TASK TO CARRY OUT: Each line below has to be set down again exactly.

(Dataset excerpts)
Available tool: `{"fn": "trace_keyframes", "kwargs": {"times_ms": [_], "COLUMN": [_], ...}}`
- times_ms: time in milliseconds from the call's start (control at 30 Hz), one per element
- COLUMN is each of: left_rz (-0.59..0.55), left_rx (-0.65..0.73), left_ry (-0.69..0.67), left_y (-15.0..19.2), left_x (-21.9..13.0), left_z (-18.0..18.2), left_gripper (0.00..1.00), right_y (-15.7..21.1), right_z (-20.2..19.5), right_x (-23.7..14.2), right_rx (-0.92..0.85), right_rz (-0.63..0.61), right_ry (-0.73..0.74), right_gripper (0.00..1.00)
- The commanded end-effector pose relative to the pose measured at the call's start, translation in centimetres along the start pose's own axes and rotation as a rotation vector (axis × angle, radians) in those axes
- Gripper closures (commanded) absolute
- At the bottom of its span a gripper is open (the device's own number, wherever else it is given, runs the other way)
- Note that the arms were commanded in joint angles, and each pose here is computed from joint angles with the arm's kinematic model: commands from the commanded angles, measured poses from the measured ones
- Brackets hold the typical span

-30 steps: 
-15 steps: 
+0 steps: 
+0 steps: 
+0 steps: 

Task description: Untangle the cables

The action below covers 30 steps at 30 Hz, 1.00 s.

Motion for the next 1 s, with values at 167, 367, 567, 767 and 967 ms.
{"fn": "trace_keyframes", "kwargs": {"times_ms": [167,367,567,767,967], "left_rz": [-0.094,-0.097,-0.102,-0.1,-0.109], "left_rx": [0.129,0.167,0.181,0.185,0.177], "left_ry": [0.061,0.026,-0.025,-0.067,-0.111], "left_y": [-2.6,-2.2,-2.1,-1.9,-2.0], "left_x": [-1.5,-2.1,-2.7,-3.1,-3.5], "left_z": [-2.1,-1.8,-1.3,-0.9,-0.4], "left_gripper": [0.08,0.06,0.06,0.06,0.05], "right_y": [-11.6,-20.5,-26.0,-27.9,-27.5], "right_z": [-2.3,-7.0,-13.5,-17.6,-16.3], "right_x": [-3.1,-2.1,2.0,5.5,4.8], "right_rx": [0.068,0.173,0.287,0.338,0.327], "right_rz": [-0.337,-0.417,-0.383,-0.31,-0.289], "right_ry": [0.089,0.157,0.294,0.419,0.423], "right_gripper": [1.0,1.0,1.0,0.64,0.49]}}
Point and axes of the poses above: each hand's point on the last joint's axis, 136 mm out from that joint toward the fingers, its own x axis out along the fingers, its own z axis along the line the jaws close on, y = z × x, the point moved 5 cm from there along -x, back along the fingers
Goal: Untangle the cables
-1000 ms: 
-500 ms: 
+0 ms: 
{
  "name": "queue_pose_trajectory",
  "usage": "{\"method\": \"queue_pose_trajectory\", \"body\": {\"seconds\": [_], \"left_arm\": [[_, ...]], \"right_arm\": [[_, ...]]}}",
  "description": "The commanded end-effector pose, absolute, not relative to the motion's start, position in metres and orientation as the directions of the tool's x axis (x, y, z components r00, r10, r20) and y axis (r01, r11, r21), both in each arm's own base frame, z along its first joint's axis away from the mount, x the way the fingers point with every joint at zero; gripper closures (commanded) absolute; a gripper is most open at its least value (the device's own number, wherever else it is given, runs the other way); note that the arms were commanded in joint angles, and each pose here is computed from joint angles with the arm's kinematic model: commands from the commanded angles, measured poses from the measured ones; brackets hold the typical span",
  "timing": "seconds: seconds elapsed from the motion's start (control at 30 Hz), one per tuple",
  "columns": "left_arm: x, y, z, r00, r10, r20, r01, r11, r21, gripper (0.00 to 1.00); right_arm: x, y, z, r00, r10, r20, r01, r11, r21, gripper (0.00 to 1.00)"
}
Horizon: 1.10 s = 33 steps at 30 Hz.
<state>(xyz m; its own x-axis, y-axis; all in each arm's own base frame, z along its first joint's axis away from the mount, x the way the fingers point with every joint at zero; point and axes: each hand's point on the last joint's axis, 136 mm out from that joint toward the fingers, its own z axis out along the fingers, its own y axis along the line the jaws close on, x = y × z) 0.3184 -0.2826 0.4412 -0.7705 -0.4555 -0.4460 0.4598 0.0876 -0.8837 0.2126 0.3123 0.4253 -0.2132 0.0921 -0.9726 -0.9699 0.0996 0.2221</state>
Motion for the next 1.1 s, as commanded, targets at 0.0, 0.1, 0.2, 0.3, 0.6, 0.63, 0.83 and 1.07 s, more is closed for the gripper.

TASK OUTPUT:
Available tool: `{"fn": "trace_keyframes", "kwargs": {"times_ms": [_], "COLUMN": [_], ...}}`
- times_ms: time in milliseconds from the call's start (control at 30 Hz), one per element
- COLUMN is each of: left_rz (-0.59..0.55), left_rx (-0.65..0.73), left_ry (-0.69..0.67), left_y (-15.0..19.2), left_x (-21.9..13.0), left_z (-18.0..18.2), left_gripper (0.00..1.00), right_y (-15.7..21.1), right_z (-20.2..19.5), right_x (-23.7..14.2), right_rx (-0.92..0.85), right_rz (-0.63..0.61), right_ry (-0.73..0.74), right_gripper (0.00..1.00)
- The commanded end-effector pose relative to the pose measured at the call's start, translation in centimetres along the start pose's own axes and rotation as a rotation vector (axis × angle, radians) in those axes
- Gripper closures (commanded) absolute
- At the bottom of its span a gripper is open (the device's own number, wherever else it is given, runs the other way)
- Note that the arms were commanded in joint angles, and each pose here is computed from joint angles with the arm's kinematic model: commands from the commanded angles, measured poses from the measured ones
- Brackets hold the typical span

-30 steps: 
-15 steps: 
+0 steps: 
+0 steps: 
+0 steps: 

Task description: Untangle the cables

The action below covers 30 steps at 30 Hz, 1.00 s.

Motion for the next 1 s, with values at 167, 367, 567, 767 and 967 ms.
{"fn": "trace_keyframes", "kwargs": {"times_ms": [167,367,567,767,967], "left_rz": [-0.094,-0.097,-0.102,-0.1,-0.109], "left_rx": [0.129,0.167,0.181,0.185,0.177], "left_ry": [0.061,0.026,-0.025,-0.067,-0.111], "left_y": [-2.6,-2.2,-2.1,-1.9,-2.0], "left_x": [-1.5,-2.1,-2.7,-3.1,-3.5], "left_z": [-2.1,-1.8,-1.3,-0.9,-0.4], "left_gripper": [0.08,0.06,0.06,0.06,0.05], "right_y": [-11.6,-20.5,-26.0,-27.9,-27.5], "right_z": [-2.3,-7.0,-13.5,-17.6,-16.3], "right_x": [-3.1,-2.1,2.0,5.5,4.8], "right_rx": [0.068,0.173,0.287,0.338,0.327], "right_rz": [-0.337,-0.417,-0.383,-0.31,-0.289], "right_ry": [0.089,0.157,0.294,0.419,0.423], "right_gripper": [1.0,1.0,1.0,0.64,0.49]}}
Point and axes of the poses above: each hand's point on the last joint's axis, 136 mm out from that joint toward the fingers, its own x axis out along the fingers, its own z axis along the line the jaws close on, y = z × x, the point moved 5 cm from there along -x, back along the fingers
Goal: Untangle the cables
-1000 ms: 
-500 ms: 
+0 ms: 
{
  "name": "queue_pose_trajectory",
  "usage": "{\"method\": \"queue_pose_trajectory\", \"body\": {\"seconds\": [_], \"left_arm\": [[_, ...]], \"right_arm\": [[_, ...]]}}",
  "description": "The commanded end-effector pose, absolute, not relative to the motion's start, position in metres and orientation as the directions of the tool's x axis (x, y, z components r00, r10, r20) and y axis (r01, r11, r21), both in each arm's own base frame, z along its first joint's axis away from the mount, x the way the fingers point with every joint at zero; gripper closures (commanded) absolute; a gripper is most open at its least value (the device's own number, wherever else it is given, runs the other way); note that the arms were commanded in joint angles, and each pose here is computed from joint angles with the arm's kinematic model: commands from the commanded angles, measured poses from the measured ones; brackets hold the typical span",
  "timing": "seconds: seconds elapsed from the motion's start (control at 30 Hz), one per tuple",
  "columns": "left_arm: x, y, z, r00, r10, r20, r01, r11, r21, gripper (0.00 to 1.00); right_arm: x, y, z, r00, r10, r20, r01, r11, r21, gripper (0.00 to 1.00)"
}
Horizon: 1.10 s = 33 steps at 30 Hz.
<state>(xyz m; its own x-axis, y-axis; all in each arm's own base frame, z along its first joint's axis away from the mount, x the way the fingers point with every joint at zero; point and axes: each hand's point on the last joint's axis, 136 mm out from that joint toward the fingers, its own z axis out along the fingers, its own y axis along the line the jaws close on, x = y × z) 0.3184 -0.2826 0.4412 -0.7705 -0.4555 -0.4460 0.4598 0.0876 -0.8837 0.2126 0.3123 0.4253 -0.2132 0.0921 -0.9726 -0.9699 0.0996 0.2221</state>
Motion for the next 1.1 s, as commanded, targets at 0.0, 0.1, 0.2, 0.3, 0.6, 0.63, 0.83 and 1.07 s, more is closed for the gripper.

The output is now complete.